"But what it means is a big puzzle," Dick added. "If Rip and his crowd are or were in the cottage, they would hardly explode anything purposely and perhaps kill a man. That man appeared to be dead—-he must be dead. Rip and Dodge are mean fellows, but they're hardly up to killing people."

"There was an explosion," remarked Tom judicially, though his voice was still husky. "Now, while I don't know everything, I believe there always has to be an explosive in order to bring about an explosion. Am I right?"

"You stand on ground that no one can dispute," nodded Dick. "But how did the explosive come to be in a building that belongs to the water company, and which is supposed not to have been occupied in some years?"

"What was the man doing in there, for that matter?" demanded Tom.

"He wasn't very well dressed," observed Harry.

"Yet he didn't look like a tramp," Dave put in.

"But the man himself, and the fact that he's hurt or dead, are our two first points to consider," spoke Dick quickly. "If he's hurt we are bound to bring him help.
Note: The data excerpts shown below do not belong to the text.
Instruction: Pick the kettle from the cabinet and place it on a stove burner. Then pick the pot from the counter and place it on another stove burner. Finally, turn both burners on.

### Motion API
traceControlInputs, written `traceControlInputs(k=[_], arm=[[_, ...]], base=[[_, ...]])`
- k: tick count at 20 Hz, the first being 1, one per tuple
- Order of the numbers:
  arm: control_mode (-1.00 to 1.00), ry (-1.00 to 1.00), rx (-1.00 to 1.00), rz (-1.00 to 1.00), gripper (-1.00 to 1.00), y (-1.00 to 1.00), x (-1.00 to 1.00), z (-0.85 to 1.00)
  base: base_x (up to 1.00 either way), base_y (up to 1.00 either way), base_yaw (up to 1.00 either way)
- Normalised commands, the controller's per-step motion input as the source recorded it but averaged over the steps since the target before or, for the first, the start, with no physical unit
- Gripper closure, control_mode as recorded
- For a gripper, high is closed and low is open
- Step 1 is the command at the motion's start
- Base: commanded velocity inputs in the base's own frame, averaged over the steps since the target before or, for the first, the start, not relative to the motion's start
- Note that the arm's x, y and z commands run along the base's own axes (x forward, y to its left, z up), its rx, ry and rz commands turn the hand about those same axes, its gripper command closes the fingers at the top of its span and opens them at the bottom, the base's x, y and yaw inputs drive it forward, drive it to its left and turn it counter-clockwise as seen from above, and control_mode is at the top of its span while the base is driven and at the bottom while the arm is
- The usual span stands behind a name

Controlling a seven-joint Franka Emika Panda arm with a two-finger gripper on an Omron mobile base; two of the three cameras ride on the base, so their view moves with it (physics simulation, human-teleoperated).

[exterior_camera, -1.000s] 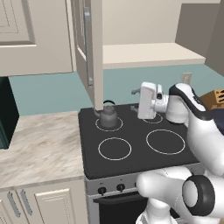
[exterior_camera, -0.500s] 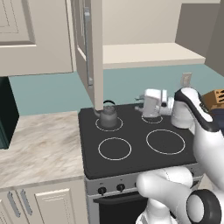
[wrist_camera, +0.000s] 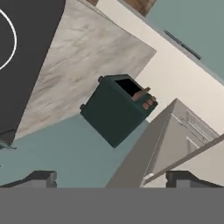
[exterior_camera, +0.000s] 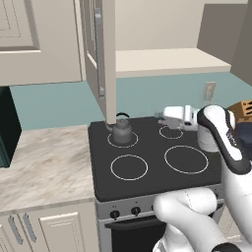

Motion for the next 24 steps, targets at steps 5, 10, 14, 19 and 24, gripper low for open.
traceControlInputs(k=[5, 10, 14, 19, 24], arm=[[-1.00, -0.18, -0.23, -0.12, -1.00, 0.00, -0.38, 0.00], [-1.00, -0.13, -0.23, -0.13, -1.00, 0.00, -0.40, 0.02], [-1.00, -0.04, -0.25, -0.14, -1.00, 0.00, -0.38, 0.12], [-1.00, 0.00, -0.26, -0.12, -1.00, 0.00, -0.33, 0.24], [-1.00, 0.04, -0.25, -0.10, -1.00, 0.00, -0.29, 0.22]], base=[[0.00, 0.00, 0.00], [0.00, 0.00, 0.00], [0.00, 0.00, 0.00], [0.00, 0.00, 0.00], [0.00, 0.00, 0.00]])
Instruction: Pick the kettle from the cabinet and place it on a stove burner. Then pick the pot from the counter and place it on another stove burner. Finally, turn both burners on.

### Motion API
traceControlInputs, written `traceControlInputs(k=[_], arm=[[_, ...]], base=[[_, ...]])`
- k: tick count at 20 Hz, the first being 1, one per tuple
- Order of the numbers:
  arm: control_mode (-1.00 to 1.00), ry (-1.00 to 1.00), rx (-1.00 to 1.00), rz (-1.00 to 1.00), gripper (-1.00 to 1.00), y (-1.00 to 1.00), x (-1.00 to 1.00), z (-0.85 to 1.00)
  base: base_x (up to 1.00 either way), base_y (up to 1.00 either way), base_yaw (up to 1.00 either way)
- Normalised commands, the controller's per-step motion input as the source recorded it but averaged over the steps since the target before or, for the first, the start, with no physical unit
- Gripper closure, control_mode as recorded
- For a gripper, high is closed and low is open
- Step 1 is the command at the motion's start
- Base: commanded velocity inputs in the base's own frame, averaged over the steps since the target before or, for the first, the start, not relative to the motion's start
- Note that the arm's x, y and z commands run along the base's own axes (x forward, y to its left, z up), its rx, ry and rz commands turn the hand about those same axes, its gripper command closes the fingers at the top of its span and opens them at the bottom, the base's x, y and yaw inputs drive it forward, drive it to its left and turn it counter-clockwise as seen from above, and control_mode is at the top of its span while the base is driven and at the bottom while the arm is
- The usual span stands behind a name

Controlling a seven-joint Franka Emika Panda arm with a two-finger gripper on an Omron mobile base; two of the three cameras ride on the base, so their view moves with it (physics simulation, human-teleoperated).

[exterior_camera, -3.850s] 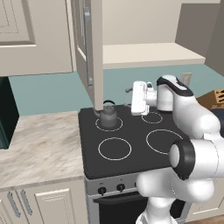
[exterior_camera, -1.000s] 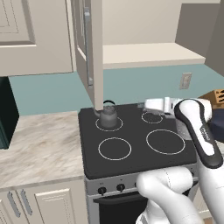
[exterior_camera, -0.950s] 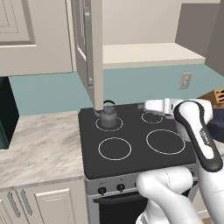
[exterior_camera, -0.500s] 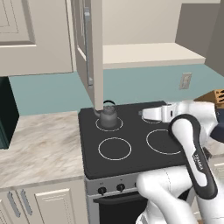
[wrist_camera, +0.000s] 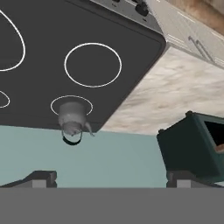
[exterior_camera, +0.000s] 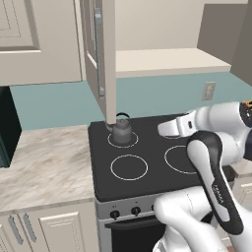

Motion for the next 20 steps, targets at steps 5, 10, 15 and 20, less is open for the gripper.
traceControlInputs(k=[5, 10, 15, 20], arm=[[-1.00, 0.10, -0.21, -0.10, -1.00, 0.00, -0.30, 0.13], [-1.00, 0.23, -0.16, -0.08, -1.00, 0.00, -0.13, 0.02], [-1.00, 0.06, -0.03, 0.00, -1.00, 0.02, 0.02, 0.00], [-1.00, -0.01, 0.00, 0.00, -1.00, 0.00, 0.00, 0.00]], base=[[0.00, 0.00, 0.00], [0.00, 0.00, 0.00], [0.00, 0.00, 0.00], [0.00, 0.00, 0.00]])
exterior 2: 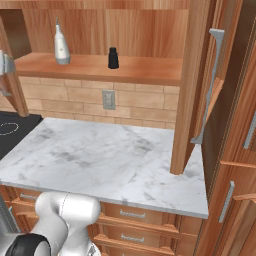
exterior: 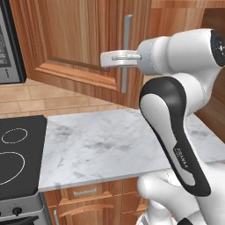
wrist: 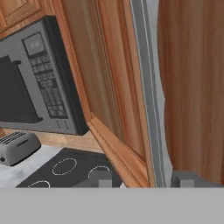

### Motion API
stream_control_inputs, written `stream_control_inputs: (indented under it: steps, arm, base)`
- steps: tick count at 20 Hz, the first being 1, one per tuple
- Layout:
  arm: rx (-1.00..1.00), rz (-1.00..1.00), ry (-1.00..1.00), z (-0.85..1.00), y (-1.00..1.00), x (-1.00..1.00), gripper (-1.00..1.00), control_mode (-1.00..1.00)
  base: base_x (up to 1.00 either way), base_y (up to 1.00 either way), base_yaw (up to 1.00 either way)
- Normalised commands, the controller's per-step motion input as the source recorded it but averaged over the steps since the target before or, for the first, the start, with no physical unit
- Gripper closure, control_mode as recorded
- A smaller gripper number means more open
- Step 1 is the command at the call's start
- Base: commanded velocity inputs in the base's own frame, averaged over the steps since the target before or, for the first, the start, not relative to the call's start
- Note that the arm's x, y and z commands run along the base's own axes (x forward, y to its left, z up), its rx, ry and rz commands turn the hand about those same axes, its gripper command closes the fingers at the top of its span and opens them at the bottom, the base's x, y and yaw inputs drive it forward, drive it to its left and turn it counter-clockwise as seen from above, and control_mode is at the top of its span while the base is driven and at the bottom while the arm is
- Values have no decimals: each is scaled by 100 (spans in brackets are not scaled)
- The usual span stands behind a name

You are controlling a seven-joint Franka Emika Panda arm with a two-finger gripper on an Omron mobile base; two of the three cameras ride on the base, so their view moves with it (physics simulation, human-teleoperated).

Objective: Move the oil and vinegar bottle and shaker from the cabinet to the dining counter.

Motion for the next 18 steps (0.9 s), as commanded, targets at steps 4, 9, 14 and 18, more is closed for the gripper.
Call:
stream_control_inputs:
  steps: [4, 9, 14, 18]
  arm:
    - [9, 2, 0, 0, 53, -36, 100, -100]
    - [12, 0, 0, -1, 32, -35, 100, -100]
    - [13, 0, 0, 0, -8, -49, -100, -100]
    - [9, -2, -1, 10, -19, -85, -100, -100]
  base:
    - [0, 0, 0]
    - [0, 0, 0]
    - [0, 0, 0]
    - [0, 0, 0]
If he's dead, we'll have to notify—-some one."

"I'd like to go back there and have a look at him," quoth Tom, "but the biggest explosion of all may come out of that cottage at any moment now."

"Yet the facts are that another explosion hasn't come, and that the man ought to have help, as a matter of common decency," Dick urged.

"I'll run to the nearest house where people are living," suggested
Tom, pulling off his jacket and making ready for a run.